He was speaking at a workshop in Kumasi on Thursday to strategise a means to recruit and retain health care training tutors in the sector. It was organized by the Human Resource for Development (HRD) of the Ministry of Health with support from the National population Council and was attended by tutors, principals and other stakeholders in the training of health professionals from the ten regions. Mr Odoom said some of the human resource for health challenges facing the health sector included equitable distribution of health workforce, productivity of health workforce as well as the scaling up the production of health workers.
He said attracting and retaining health tutors had been a priority of the Ministry of Health due to the government's desire to produce large number of health personnel to deliver essential services to the people, especially in rural and deprived areas. The Deputy Minister said as part of the initiatives to attract and retain tutors, the Ministry, in collaboration with the universities introduced tailor made and sandwich educational programmes for health professionals at the degree and postgraduate levels. The Ministry also instituted a book and research allowance scheme in 2004 with funding from the government to strengthen tutors' capabilities in education and scientific research while graduates were also recruited from the universities into the health training institutions.

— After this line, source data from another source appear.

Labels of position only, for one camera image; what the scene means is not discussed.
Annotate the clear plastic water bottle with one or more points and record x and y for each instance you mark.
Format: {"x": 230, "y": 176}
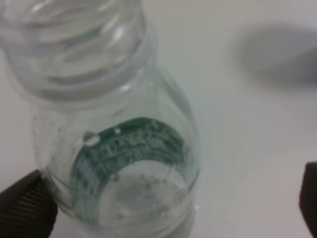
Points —
{"x": 113, "y": 135}

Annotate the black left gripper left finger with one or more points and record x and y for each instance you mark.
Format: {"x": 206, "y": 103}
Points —
{"x": 27, "y": 209}

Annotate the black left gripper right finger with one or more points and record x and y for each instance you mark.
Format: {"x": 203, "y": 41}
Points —
{"x": 308, "y": 197}

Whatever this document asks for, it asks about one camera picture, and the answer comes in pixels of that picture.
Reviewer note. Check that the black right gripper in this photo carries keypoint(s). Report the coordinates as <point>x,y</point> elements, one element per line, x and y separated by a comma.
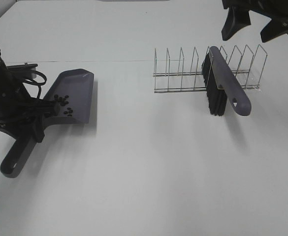
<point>238,17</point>

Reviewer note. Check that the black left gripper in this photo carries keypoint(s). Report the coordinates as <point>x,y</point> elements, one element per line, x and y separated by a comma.
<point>21,108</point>

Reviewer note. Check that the pile of coffee beans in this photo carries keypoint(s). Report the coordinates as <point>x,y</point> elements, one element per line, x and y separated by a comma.
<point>64,104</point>

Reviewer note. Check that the grey plastic dustpan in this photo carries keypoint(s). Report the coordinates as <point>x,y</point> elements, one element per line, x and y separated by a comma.
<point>78,84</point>

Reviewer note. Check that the grey hand brush black bristles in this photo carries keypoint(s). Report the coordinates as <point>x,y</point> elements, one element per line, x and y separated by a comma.
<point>222,86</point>

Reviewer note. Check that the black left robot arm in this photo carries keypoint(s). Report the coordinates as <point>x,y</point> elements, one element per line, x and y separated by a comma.
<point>21,108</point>

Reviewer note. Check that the chrome wire dish rack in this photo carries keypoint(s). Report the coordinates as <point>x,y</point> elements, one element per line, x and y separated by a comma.
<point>185,75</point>

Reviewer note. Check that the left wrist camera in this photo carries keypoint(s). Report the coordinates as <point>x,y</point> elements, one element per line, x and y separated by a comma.
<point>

As a result of these interventions, health tutors increased three fold in the last five years.
However, he said health tutors in public and mission institutions represented only two per cent of 42,000 health workers in the country, adding that, health tutors were still inadequate to meet the increasing number of students being admitted into training institutions. Mr Odoom said the Ministry would continue to strengthen capacities of health training institutions through building, redesigning and the provision of technical and financial support for the development of education of health professionals.
Dr Yaw Antwi Boasiako, Director of Human Resource for Health Development, advised the tutors to accept postings to deprived areas, adding that their refusal placed a heavy burden on the few who accepted to serve in those areas.
Dr Mrs Gladys Ashitey, a Deputy Minister of Health, donated assorted health books valued at GH=A23,200 to be distributed to health training schools in the Ashanti and Brong Ahafo Regions.